Peng Xu, a researcher at Israel Institute of Technology who is working on similar biomanufacturing projects to produce medicinal products, believes biomanufacturing can make the supply chain for APIs more resilient.
“The good thing about this is it could stabilize the supply chain,” he told FreightWaves. “This kind of technology doesn’t really rely on farmers.”
The timing: The COVID-19 pandemic increased demand for certain drugs and also disrupted global supply chains, making it difficult to source some medicines last year.
Nearly 75% of the facilities producing APIs and nearly half of facilities making finished drugs for the U.S. market are located overseas.
Now many lawmakers are looking for ways to increase the production of drugs and APIs in the U.S. Sen. Gary Peters, D-Mich., has introduced a bill to offer loans and support to companies manufacturing drugs and medical devices in the U.S. Last month, Sen. Jacky Rosen, D-Nev., introduced legislation to support nonprofit drug manufacturers in the U.S.
Smolke argues that biomanufacturing may be a good way to make that happen. She says the process is less labor intensive than synthetic chemistry. She claims it also has a smaller environmental impact, making it easier to comply with U.S. regulations.
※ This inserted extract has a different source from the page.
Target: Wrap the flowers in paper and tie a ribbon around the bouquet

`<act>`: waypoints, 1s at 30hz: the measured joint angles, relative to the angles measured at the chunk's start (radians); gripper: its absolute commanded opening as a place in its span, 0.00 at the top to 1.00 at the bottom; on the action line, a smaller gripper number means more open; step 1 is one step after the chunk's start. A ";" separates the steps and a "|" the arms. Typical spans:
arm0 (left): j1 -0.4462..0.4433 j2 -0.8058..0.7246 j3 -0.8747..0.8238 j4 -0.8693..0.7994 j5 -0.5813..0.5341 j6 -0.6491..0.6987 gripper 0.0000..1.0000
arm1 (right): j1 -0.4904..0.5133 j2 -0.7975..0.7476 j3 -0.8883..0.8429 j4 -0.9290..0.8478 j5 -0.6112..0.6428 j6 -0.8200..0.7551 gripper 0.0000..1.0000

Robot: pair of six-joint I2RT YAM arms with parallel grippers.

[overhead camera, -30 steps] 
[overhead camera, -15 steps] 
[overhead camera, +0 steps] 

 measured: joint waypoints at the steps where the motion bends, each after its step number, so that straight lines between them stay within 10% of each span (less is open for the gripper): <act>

“It’s impractical, essentially impossible, to think about moving the conventional manufacturing approaches to the U.S. for production,” she said. “We don’t have the right climate to grow these crops. … And it would be hugely more costly.”
Backstory: Drugmakers have been using living cells to produce medicines for decades, especially drugs such as penicillin, that were discovered in microorganisms.
Other companies have also engineered yeast to produce drug components. In 2014, the drugmaker Sanofi started selling antimalarial drugs produced with genetically engineered yeast.
By 2015, Sanofi stopped making the product because it wasn’t economically competitive with traditional manufacturing methods, according to a news report in Nature.
Smolke argues Antheia’s work is a big step forward because the company will produce molecules that are very complex.
Smolke’s team modified 26 yeast genes to produce hyoscyamine and scopolamine. She said previous yeast stains only incorporated a handful of new genes.
It’s much harder to produce complex molecules with synthetic chemistry. Smolke argues that should make biomanufacturing economically competitive for those products. Xu agreed with that assessment.
“The harder and longer the pathway, the more complex the molecule, it will be more promising for synthetic biology,” he said.
What’s next? In addition to scaling up production for its first products, Antheia will use some of the new funds to expand the types of products the company can produce.
Smolke said the technology is adaptable and the company could modify yeast to make a variety of products.
“Fermentation of active ingredients for pharmaceuticals is not, in itself, a novel manufacturing concept,” she said. “What is new, is … the breadth of complex molecules, the breadth of chemistries, that we can reconstruct within the yeast.”